It would seem that all life has come to a standstill in this drab parsed land we call the flats. There are no trees, just dust. No water lets, just empty, dry barren dirt that once flourished with green effervescence. The cracked thirsty earth stretches as far as my weak eyes can see, and without the full strength of the sun, this distance is spanned twice over by the sounds of the howling wind. Clinging to my thread-bare bag and its dwindling contents of basic sustenance, I grit my teeth against the dry wind, my lips chapped and burning, and my eyes fiery red from the dry dust. Ahead lies what looks to be a tower, but only its silhouette present against the dark red sun. My feet like broken pendulums, I trudge up the rocky trail, shadowed by the dark, lurking precipices high above. I can see only that which is just ahead of me now, and it’s finally getting dark.
The sounds of the wind seem to be backing down ever so slightly. As I glimpse at the trek that lies ahead, the sun says its final words and melts beyond the desert landscape, big as a world in the sky.
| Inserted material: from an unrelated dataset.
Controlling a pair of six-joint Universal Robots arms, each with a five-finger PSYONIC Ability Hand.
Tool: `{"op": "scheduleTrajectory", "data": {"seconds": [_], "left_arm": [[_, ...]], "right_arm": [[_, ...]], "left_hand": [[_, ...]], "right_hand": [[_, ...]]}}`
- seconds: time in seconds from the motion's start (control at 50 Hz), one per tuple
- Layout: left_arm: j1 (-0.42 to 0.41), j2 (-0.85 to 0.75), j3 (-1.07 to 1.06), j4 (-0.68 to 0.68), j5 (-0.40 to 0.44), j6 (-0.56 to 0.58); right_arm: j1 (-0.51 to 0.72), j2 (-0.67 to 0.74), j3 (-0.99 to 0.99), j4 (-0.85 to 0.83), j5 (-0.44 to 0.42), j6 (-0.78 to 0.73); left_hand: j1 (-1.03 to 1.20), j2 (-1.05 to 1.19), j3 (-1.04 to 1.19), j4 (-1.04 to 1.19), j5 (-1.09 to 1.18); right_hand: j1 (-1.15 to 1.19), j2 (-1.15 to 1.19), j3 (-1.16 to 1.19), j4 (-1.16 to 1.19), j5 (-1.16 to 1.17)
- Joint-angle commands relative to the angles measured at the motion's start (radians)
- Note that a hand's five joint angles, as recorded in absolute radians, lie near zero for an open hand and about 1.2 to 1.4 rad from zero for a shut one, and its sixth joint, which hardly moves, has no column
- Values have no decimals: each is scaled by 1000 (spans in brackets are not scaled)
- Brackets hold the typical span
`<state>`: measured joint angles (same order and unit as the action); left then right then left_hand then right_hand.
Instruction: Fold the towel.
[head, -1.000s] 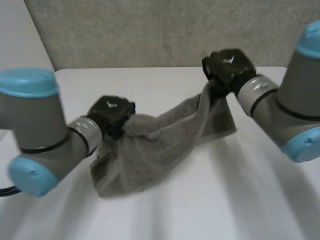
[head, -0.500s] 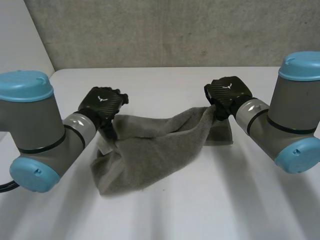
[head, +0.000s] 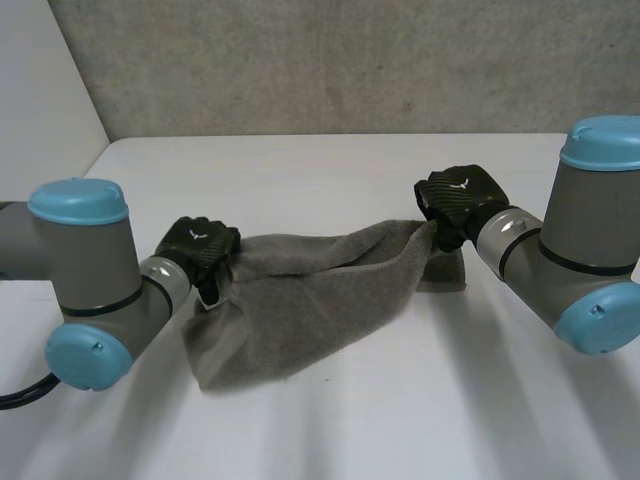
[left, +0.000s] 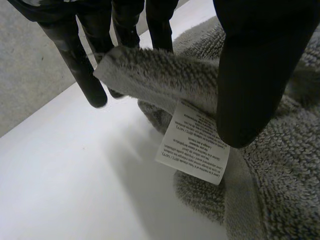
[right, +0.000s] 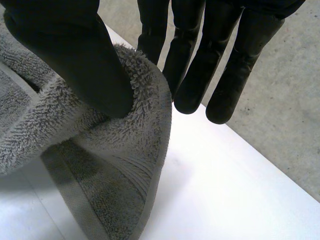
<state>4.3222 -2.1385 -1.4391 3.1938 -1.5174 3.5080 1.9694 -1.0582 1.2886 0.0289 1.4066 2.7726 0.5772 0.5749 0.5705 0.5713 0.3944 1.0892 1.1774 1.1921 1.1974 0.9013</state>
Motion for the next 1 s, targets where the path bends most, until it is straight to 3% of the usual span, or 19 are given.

With darkness rolling in, all sound and motion suddenly ceases. I can hear nothing now but my dry raspy breath, and the beating of my tired heart.
Without warning, a stinging cold drop shocked the back of my hot dry hand. Then another on my forehead, as I looked into the utter blackness of the night sky above. And one after another, relief was spelled out as the hard drops hit the heat of the earth I stood on. Steam and sound fizzled out from beneath the dust as each cold drop stood on its back. Then, as if the very fabric of the sky were torn asunder, it all came down.
All at once, the wave of hard rain came pouring in like a giant ship had been overturned above me. The purest, coolest, most crystal clear water I had ever been aware of drenched me instantaneously from head to toe. Relief had been a precious but fleeting wish from my dying parched throat. But now it was here. And I was bathed in it.
I lay on my face in the flood that covered the entire expanse of the flats, drinking of its cleansing revival. I felt the strength pouring through my veins once again, as the liquid hope replenished my lungs, my mind, my soul. I could do nothing but let it pour onto me and let it wash away the pain and dirt that had made my eyes its home. And as the pools I lay in slowly soaked into the thirsting land, and the hard torrential downpour slowly subsided, I sunk my eyes into what was to be a long slumber. But before I was enveloped by the oblivion of my sleep, I saw out of the corner of my eye, a speck of life.
A tiny dot of hope in a huge pit of sorrow and pain. Only the truest of optimists would see this as a life-bearing organism. The hint of a whisper and the fragile wings of a dove carried her message betwixt the air itself, and delivery was an absolution. She was heard. And being the bearer of my news, I was to awaken no more. For I had heard my name. And then, as surely as I had seen her approach, the wind carried the darkness about and through her. And she vanished on the dampened reality that I call my home.